Anne Krischok, SPD-Bürgerschaftsabgeordnete, besucht das Hamburger Konservatorium

Erste Adresse für tollen Musikunterricht in den Elbvororten ist seit über 100 Jahren das Hamburger Konservatorium. Die SPD-Bürgerschaftsabgeordnete Anne Krischok überzeugte sich davon bei ihrem Besuch im großen Haupthaus des Hamburger Konservatoriums in Sülldorf.

„Ich bin beeindruckt über das, was hier geleistet wird. Den beiden Direktoren Michael Petermann und Markus Menke ist es gelungen, das Hamburger Konservatorium in der Mitte der Gesellschaft zu platzieren“, stellt die SPD-Politikerin aus den Elbvororten, Anne Krischok, fest. „Umso erstaunlicher ist es, dass 80% des benötigten Kapitals aus eigenen Mitteln bereitgestellt werden.“

Die Angebote des Hamburger Konservatoriums werden heute von einer großen Zahl von Kindern und Jugendlichen, Erwachsenen und Musikbegeisterten wahrgenommen. Das Angebot beginnt bei den Kleinsten ab den 6. Lebensmonaten zusammen mit ihren Eltern, umfasst alle Angebote der Frühförderung, Musik, Tanz, Trommeln und Instrumentalspiel, Gesang, Band und Orchester. Dazu kommen jährlich 400 Konzerte meist bei freiem Eintritt.

Alleine in Sülldorf werden wöchentlich über 2.000 Kinder unterrichtet.
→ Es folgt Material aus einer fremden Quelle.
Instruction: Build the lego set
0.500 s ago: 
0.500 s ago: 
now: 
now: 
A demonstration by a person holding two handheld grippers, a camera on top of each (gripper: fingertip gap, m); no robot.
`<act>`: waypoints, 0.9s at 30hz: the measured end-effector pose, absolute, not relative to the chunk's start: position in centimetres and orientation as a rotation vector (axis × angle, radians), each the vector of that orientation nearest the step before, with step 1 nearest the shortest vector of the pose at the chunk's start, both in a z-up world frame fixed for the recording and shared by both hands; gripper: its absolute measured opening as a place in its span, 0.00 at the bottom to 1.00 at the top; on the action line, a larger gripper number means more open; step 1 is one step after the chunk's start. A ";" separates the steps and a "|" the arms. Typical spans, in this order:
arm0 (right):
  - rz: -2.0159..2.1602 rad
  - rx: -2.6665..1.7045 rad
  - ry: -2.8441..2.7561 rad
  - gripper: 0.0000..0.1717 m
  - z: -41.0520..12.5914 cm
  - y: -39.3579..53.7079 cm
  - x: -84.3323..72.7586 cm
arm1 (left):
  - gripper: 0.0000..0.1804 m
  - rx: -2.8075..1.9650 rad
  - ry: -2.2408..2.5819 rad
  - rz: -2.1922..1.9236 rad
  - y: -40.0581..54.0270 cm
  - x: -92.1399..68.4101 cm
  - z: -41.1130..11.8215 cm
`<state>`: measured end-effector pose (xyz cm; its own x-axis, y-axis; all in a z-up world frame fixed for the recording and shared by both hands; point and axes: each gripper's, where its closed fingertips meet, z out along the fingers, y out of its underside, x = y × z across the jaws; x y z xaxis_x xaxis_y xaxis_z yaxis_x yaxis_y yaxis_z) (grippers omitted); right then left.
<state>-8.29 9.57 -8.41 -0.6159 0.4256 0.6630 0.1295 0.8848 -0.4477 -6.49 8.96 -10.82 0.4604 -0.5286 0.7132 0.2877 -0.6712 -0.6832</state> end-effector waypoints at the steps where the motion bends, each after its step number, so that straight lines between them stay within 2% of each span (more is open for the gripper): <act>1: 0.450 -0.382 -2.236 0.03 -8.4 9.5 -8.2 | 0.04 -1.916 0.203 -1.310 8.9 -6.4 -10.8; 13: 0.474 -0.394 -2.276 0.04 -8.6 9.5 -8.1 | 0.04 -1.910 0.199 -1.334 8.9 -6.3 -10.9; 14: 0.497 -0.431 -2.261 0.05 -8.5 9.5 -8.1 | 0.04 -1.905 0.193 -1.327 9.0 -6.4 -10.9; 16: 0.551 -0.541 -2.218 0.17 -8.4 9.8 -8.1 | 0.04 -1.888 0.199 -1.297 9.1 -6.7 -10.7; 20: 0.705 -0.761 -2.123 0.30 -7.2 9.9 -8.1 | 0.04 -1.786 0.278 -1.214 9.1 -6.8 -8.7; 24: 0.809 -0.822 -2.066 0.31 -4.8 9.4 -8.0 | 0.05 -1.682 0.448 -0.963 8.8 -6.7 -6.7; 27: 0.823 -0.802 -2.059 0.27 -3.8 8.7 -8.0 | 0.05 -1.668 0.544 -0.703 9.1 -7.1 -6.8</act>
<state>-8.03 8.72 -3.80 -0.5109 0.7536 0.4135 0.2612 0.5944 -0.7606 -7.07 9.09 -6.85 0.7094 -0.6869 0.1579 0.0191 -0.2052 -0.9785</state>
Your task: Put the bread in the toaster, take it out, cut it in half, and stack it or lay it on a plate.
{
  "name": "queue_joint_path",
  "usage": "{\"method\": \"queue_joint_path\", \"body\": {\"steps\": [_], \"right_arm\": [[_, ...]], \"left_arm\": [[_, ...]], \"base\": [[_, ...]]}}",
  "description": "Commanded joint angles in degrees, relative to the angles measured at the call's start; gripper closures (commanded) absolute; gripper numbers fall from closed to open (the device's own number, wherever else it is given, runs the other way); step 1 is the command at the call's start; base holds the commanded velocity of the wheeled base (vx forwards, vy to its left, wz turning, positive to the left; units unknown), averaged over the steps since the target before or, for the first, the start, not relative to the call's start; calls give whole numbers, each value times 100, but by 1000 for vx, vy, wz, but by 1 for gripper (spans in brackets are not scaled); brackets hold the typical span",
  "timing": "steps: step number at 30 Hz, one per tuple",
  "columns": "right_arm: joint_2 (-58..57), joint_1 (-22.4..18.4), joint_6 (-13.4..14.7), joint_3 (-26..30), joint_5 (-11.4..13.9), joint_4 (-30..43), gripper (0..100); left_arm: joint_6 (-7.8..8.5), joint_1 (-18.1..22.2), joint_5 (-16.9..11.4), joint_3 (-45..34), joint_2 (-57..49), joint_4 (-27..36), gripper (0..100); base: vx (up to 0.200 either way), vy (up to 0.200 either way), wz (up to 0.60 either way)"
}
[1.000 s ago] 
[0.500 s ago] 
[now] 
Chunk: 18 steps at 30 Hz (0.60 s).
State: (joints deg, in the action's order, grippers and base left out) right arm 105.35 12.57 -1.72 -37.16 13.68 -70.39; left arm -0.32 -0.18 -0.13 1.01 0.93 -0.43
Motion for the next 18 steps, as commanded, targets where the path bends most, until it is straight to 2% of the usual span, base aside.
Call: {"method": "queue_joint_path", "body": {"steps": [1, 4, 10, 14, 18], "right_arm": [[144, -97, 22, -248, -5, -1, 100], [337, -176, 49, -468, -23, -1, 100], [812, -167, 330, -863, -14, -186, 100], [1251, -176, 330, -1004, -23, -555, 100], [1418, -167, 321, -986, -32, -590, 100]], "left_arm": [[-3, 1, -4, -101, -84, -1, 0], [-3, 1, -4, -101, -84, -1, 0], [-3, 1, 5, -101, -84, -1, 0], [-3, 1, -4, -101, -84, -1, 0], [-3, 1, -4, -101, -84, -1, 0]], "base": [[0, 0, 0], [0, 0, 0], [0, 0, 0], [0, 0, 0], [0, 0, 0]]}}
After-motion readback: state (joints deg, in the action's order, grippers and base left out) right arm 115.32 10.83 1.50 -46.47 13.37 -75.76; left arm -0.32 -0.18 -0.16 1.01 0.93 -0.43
Durch die Kooperation mit 80 Schulen kommen weitere 6.000 Kinder und Jugendliche dazu. In Programmen wie „Jedem Kind ein Instrument“ werden auch die Kinder an Musik herangeführt, für die der Weg zur Musikschule vielleicht sonst versperrt ist. Besonders beeindruckt zeigte sich Frau Krischok von dem Engagement des Hamburger Konservatoriums für geflüchtete Kinder und Jugendliche.

Ca. 500 Kinder werden in Flüchtlingsunterkünften in Gruppen von Dozentinnen und Dozenten des Hamburger Konservatoriums unterrichtet. Für besonders interessierte Flüchtlingskinder stehen 20 Einzelunterrichtstunden zur Verfügung. In den kommenden Sommerferien bietet das Hamburger Konservatorium sieben unterschiedliche Musikkurse von Band, Trommeln über Singen, Gitarrenspiel, Musizieren für Kinder zusammen mit ihren Eltern in den Flüchtlingsunterkünften an.

Insgesamt 400 Stunden in den Sommerferien werden eine willkommene Abwechslung für die Kinder und Jugendlichen in den Flüchtlingsunterkünften sein, da in den Ferien kein Schulunterricht stattfindet.

Das Hamburger Konservatorium besteht neben der Musikschule auch aus der großen Akademie in der 280 Studierende ausgebildet werden. Neben der musikalischen und pädagogischen Exzellenz wird die Ausbildung am Hamburger Konservatorium die künftigen Gesangslehrerinnen und -Lehrer auch auf die immer wichtigere soziokulturelle Arbeit in so dynamischen Städten wie Hamburg vorbereiten.